Федя знал их. Это были артистки Императорского Александрийского театра Читау I и Читау II, прихожанки гимназической церкви, ежегодно из скудных своих достатков убиравшие плащаницу живыми цветами.
Федя гордился, что он их знал и что они приветливо кивали ему, отвечая на его поклон. Он чувствовал себя выше, значительнее, как будто бы он был причастным и к самому театру, где он бывал редко и который казался ему особым волшебным миром…
У Феди никакого дела не было в алтаре, но ему так хотелось пройти мимо Читау, что он пошел по церкви, поклонился батюшке и дамам, по синей ковровой дорожке прошел за железную решетку, поднялся на амвон, с деловым видом поправил свечку у образа Богоматери, плотнее прикрыл Дверь со светлым ангелом в голубых одеждах и с веткой белых лилий в руке и заглянул за ширмы, на клирос. За ширмами был поставлен аналой и подле него табуретка с серебряным блюдом для свечей и денег. Феде почудилось, что за ширмами еще веют тайны отпущенных грехов. Он стыдливо отвернулся и сконфуженной шаркающей походкой вернулся к Теплоухову, открывшему свечной прилавок и кассу.
— Ну, чего ты, — сказал Теплоухов. — Тоже влюблен?
Вся первая гимназия поголовно была влюблена в Читау II.
Федя грустно покраснел, но ничего не сказал.
— Она хорошая. Очень хорошая, — задумчиво сказал Теплоухов. — И на актрису не похожа… Совсем не похожа… Порядочная женщина… Она и Марья Гавриловна. Прелесть что за барыньки. Марья Гавриловна сегодня исповедоваться будет.

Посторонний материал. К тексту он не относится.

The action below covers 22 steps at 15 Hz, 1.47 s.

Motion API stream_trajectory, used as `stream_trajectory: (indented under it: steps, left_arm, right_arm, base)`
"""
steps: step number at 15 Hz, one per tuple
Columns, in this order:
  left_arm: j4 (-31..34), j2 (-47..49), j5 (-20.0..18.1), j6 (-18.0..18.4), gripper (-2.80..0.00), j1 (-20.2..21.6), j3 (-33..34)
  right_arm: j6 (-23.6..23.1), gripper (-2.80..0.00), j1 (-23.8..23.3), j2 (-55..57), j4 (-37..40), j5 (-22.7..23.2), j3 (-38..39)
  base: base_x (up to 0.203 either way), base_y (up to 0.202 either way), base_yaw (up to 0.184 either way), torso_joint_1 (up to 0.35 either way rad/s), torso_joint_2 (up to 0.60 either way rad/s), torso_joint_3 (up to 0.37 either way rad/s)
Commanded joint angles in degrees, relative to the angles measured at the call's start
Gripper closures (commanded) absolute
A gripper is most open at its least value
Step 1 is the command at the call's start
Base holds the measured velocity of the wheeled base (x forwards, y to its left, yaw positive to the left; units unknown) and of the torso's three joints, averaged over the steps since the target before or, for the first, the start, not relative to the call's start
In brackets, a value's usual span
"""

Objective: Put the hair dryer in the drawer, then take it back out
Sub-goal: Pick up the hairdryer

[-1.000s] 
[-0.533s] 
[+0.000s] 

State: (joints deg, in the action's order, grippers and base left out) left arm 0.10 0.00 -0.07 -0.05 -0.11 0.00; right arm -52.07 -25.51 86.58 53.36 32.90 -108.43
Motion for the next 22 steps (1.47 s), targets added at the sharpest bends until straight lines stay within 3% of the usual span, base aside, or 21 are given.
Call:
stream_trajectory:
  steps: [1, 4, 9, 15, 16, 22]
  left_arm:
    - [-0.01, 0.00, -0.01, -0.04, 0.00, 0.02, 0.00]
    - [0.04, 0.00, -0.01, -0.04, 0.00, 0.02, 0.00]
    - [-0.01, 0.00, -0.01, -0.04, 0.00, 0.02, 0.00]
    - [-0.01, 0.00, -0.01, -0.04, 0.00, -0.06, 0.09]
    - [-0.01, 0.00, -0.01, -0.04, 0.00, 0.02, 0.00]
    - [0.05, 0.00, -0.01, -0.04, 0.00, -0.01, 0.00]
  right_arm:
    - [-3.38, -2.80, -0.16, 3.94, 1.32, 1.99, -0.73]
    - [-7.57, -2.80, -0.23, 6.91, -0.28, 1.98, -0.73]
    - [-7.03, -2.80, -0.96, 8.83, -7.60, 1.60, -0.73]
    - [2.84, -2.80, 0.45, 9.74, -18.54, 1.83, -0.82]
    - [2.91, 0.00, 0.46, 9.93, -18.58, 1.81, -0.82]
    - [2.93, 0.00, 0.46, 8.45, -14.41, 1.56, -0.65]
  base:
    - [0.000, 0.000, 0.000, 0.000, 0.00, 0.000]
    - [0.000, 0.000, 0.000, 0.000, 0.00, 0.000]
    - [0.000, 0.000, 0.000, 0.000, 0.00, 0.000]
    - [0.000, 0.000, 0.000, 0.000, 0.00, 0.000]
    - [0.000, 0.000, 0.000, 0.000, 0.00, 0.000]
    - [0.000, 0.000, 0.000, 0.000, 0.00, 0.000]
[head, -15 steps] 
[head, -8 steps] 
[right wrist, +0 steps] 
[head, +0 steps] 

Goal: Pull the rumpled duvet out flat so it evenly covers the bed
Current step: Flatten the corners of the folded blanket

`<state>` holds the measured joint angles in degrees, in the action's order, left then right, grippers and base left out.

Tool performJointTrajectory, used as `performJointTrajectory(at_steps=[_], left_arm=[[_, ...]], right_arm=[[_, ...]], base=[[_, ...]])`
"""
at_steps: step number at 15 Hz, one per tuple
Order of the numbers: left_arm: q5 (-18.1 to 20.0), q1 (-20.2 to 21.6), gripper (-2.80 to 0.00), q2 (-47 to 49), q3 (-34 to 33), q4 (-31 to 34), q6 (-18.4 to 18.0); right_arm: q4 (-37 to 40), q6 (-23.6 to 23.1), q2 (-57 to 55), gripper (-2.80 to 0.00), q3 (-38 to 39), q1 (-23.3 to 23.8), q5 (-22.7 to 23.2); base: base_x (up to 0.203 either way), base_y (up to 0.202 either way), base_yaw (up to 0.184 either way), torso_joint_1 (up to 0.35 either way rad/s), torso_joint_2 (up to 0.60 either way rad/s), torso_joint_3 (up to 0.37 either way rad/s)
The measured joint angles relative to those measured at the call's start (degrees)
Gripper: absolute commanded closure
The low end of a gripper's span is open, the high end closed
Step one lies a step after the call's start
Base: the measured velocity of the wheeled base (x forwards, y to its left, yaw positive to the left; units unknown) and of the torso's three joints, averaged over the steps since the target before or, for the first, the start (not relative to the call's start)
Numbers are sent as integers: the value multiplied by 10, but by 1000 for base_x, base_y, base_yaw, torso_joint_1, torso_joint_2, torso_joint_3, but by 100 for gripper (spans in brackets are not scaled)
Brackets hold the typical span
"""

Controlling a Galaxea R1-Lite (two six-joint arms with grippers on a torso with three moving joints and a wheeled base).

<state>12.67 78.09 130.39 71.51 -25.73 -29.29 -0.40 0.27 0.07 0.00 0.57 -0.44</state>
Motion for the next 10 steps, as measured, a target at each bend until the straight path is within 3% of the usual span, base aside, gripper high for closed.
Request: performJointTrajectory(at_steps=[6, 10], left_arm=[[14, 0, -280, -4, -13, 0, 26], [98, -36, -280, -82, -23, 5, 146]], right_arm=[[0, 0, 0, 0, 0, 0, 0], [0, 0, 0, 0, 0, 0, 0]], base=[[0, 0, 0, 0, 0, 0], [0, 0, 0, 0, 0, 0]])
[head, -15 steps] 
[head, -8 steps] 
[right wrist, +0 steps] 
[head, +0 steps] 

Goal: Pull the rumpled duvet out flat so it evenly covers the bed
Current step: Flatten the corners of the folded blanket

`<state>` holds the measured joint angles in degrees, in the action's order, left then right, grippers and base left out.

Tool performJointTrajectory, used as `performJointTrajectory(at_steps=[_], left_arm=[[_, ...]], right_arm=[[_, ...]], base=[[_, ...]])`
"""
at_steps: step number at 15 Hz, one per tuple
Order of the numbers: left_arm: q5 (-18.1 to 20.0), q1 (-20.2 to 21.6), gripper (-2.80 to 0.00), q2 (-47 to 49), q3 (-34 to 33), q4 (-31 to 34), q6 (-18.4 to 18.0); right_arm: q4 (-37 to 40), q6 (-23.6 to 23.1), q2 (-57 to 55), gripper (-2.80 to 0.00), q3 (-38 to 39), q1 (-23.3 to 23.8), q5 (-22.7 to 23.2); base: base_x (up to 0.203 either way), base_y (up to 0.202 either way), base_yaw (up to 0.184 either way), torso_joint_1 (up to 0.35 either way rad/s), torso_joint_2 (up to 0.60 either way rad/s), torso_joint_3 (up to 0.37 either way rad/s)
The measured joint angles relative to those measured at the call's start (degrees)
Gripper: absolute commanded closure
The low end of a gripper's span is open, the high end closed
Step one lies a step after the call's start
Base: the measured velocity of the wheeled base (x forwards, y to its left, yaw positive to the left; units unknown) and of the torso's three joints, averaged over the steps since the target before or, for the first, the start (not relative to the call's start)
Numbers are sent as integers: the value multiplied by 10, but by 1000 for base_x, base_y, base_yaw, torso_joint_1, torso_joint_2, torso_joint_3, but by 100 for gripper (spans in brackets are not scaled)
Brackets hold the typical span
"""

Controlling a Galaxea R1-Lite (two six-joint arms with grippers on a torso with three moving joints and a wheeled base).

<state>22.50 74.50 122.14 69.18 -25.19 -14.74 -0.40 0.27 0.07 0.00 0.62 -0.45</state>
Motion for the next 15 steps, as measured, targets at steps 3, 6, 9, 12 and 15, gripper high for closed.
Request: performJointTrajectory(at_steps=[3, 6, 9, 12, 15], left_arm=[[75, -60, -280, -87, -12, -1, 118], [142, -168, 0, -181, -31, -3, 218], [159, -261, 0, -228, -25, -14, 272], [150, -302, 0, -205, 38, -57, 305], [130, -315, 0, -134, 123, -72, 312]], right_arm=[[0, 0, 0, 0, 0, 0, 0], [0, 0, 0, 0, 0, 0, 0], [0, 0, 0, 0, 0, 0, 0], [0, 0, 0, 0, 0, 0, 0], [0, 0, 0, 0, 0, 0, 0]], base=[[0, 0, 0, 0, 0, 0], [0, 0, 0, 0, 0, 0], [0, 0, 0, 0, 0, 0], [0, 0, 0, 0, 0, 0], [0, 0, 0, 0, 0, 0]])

— Савина… — задыхаясь и еще больше краснея, сказал Федя. — Теплоухов, будьте таким хорошим, устройте, чтобы я ей свечи продавал.
Теплоухов улыбнулся.
— Хорошо, — сказал он. — Если Митька не придет. А вы мне за то… как домой пойдете… булку с вареньем принесите… малиновым… или с сыром…
Если Читау казались Феде особенными женщинами, то Марья Гавриловна Савина, бывшая в зените своей славы, рисовалась Феде уже и не женщиной, а божеством, с одной из тех богинь, что сидели на Олимпе, и о ком в перерывах между изучением таблицы неправильных глаголов любил рассказывать «грек» Эдуард Эдуардович Кербер.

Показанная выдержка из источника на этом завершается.